I attended the CNI Spring Task Force Meeting in Minneapolis, April 6-7, 2009. Below are some takeaways that I found noteworthy, especially as they relate to repositories.
Keynote Address – David Rosenthal, Chief Scientist, LOCKSS, Stanford University: David challenged some of the prevailing thought on digital preservation regarding format obsolescence. He stated that incompatibility is not inevitable, rather that “creating incompatibility = reinventing the wheel”. He argued that format obsolescence never happens. He backed this up with evidence from the last few decades. The moral of the story: If we go ahead and just collect the bits, we will be fine. A rather freeing thought, given that the perceived complexities often make digital preservation a non-starter.
JPEG2000 is a viable alternative: Ryan Chute, from Los Alamos National Library, demonstrated the Djatoka (pronounced jay-too-kay), which is an open source JPEG2000 image server, built with the Kakadu software library. The Djatoka server now has two client implementations (IIP implementation at the Biodiversity Heritage Library, and Open Layers at UNC). Conceivably, JPEG2000 could be used as both a presentation format and as a preservation format (lossless compression around 2:1 and visually lossless compression around 10:1 from tiffs). Demonstration looked very sharp, will need to pay attention to how it performs in production environments. Discussed with Ryan the plans for integration with Fedora, and there are a few implementation paths to evaluate.

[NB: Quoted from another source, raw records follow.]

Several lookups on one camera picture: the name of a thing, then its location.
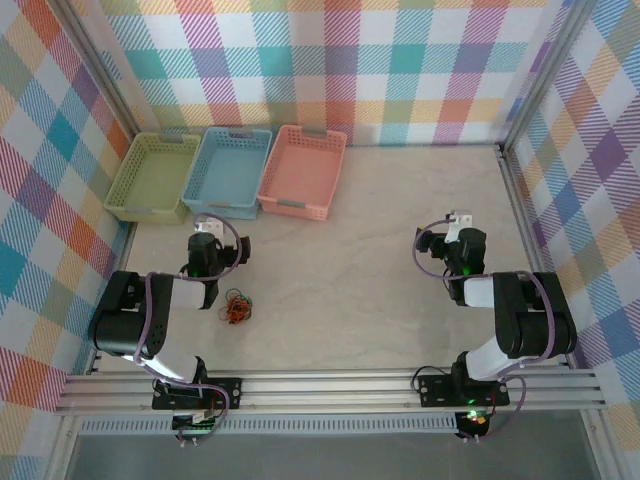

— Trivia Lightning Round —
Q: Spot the aluminium mounting rail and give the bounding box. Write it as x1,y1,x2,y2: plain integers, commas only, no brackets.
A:
54,368,609,415

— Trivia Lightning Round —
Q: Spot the pink plastic basket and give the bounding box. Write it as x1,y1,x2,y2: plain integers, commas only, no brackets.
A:
257,124,348,222

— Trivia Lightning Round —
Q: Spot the left aluminium frame post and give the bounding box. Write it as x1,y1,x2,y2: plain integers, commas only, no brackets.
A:
52,0,139,139

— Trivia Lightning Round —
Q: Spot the right aluminium frame post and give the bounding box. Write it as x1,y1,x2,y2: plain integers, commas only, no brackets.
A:
499,0,601,151

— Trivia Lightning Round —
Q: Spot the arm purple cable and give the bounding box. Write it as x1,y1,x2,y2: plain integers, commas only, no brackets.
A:
132,213,245,446
412,218,557,444

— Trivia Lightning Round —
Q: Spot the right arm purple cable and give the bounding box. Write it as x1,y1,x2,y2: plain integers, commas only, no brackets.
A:
412,218,557,444

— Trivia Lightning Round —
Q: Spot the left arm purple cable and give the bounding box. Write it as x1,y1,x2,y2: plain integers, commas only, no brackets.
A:
132,213,245,446

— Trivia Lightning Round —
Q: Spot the black thin cable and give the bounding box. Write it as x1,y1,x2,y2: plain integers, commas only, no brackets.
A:
219,292,254,327

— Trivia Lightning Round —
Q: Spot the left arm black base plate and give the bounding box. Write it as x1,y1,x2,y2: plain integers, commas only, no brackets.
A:
152,378,244,411

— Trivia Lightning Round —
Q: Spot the left aluminium side rail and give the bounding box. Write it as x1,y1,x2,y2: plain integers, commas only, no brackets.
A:
84,219,139,376

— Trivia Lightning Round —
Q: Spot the blue plastic basket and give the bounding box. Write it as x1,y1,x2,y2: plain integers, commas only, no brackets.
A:
180,126,275,221

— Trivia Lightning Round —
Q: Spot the right aluminium side rail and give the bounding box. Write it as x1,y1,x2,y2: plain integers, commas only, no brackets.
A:
497,144,571,369

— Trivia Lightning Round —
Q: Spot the grey slotted cable duct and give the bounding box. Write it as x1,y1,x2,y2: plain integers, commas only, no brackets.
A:
79,417,461,435

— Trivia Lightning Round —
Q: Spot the aluminium frame post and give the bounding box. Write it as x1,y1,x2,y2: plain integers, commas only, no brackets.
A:
52,0,139,139
499,0,601,151

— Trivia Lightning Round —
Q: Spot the aluminium side rail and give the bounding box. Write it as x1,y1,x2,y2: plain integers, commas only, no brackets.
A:
497,144,571,369
84,219,139,376

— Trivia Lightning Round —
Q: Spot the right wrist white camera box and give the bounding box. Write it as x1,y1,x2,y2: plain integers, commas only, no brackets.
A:
444,210,474,245

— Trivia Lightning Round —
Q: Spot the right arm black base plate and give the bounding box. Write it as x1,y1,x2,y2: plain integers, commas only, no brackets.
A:
418,373,511,407

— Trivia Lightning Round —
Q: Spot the green plastic basket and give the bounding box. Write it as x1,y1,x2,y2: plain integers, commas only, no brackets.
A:
103,132,202,225

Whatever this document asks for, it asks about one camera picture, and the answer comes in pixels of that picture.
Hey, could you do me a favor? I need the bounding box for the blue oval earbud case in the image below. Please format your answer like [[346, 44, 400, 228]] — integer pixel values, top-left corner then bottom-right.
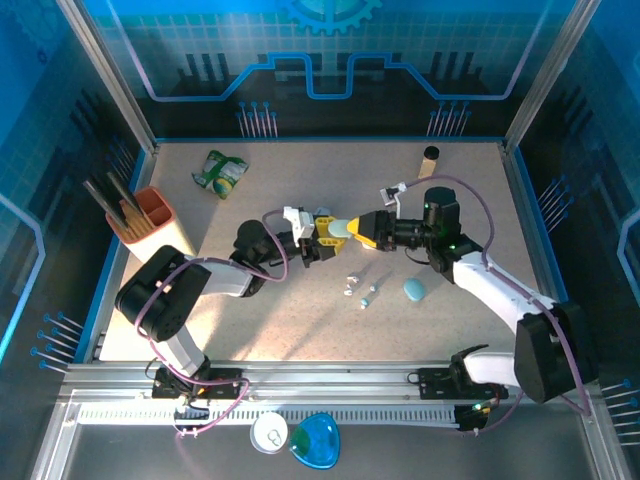
[[402, 277, 426, 303]]

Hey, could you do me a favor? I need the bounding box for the beige bottle with black cap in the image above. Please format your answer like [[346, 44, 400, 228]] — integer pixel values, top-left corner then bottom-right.
[[417, 145, 441, 180]]

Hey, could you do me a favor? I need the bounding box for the green white snack bag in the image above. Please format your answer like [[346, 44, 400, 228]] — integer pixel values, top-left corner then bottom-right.
[[191, 149, 250, 201]]

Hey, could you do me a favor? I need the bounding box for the orange rimmed cream utensil holder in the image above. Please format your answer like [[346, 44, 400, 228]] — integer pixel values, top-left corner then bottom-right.
[[105, 185, 198, 265]]

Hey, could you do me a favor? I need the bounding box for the wooden chopstick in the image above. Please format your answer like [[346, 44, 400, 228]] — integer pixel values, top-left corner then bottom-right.
[[128, 202, 155, 236], [119, 199, 146, 242]]

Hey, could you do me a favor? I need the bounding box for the black chopstick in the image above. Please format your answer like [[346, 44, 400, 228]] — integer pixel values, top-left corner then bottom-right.
[[106, 170, 149, 219], [82, 178, 135, 235]]

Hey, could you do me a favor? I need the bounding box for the white round lid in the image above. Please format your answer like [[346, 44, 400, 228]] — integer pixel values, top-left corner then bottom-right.
[[249, 412, 290, 455]]

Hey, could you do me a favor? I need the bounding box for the blue transparent heart-shaped container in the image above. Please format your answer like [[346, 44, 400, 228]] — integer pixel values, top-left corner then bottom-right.
[[287, 412, 340, 471]]

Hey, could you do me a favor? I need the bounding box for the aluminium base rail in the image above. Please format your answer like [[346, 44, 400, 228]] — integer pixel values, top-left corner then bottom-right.
[[62, 358, 601, 404]]

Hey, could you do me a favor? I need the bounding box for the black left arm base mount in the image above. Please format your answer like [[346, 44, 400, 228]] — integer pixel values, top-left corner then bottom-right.
[[151, 367, 247, 401]]

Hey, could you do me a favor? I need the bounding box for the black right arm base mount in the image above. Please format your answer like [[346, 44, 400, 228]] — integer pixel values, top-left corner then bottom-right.
[[417, 367, 510, 401]]

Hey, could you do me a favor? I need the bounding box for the white slotted cable duct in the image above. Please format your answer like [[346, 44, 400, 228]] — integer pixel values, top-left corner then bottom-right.
[[77, 403, 461, 427]]

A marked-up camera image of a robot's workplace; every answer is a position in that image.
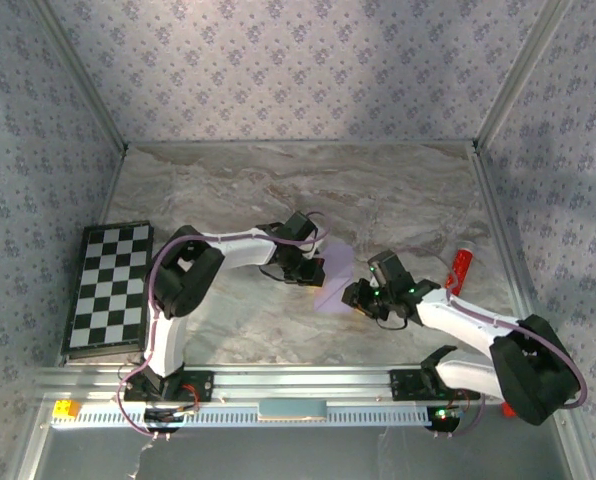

Preservation services in the clouds, Duraspace: Sandy Payette and Michele Kimpton discussed the joint venture between Fedora Commons and Dspace Foundation. Duraspace will be a service (eventually a set of services) as well as open source software. The initial use case will allow for a preservation based service in the cloud. They have identified a few sites that they will be piloting these services with. By Q1 2010, they expect to have extensions available for Fedora and Dspace to plug into these cloud services. I asked about a scenario where we might store preservation copies in the cloud and store derivatives locally, and have Fedora and Akubra broker the data to the right store; they said this is a scenario they are planning for.
Cool Book Digitization Workflow at Northwestern: I attended a presentation by Claire Stewart and Steve DiDomenico from Northwestern on their web-based book digitization workflow, codename “crabcake”. They are digitizing books and ingesting into Fedora. Their Fedora implementation is similar to ours with an atomistic content model and use of METS for structural metadata. Very clean set of workflow tools. The most impressive part of their presentation is their GUI for manipulating the METS structure for a book digital object. This interface is built heavily with Ext JS. Their project is grant funded, and they will be releasing as open source in the summer. From what I can tell, installation of their tools may require some adoption of their local practices, at the very least, their interpretation of METS. Regarding their digitization/QC process, they have a lot of throughput, they push things into Fedora with very little human intervention and fix later, in essence getting things online with very little impediment.
Trident project report: I gave an update on the Trident project. The presentation was well attended, and the project was well received. There was good discussion around the metadata application profile, its possible extension to different metadata schemas, and general use cases for the Editor. There was a general validation that our project continues to head in the right direction.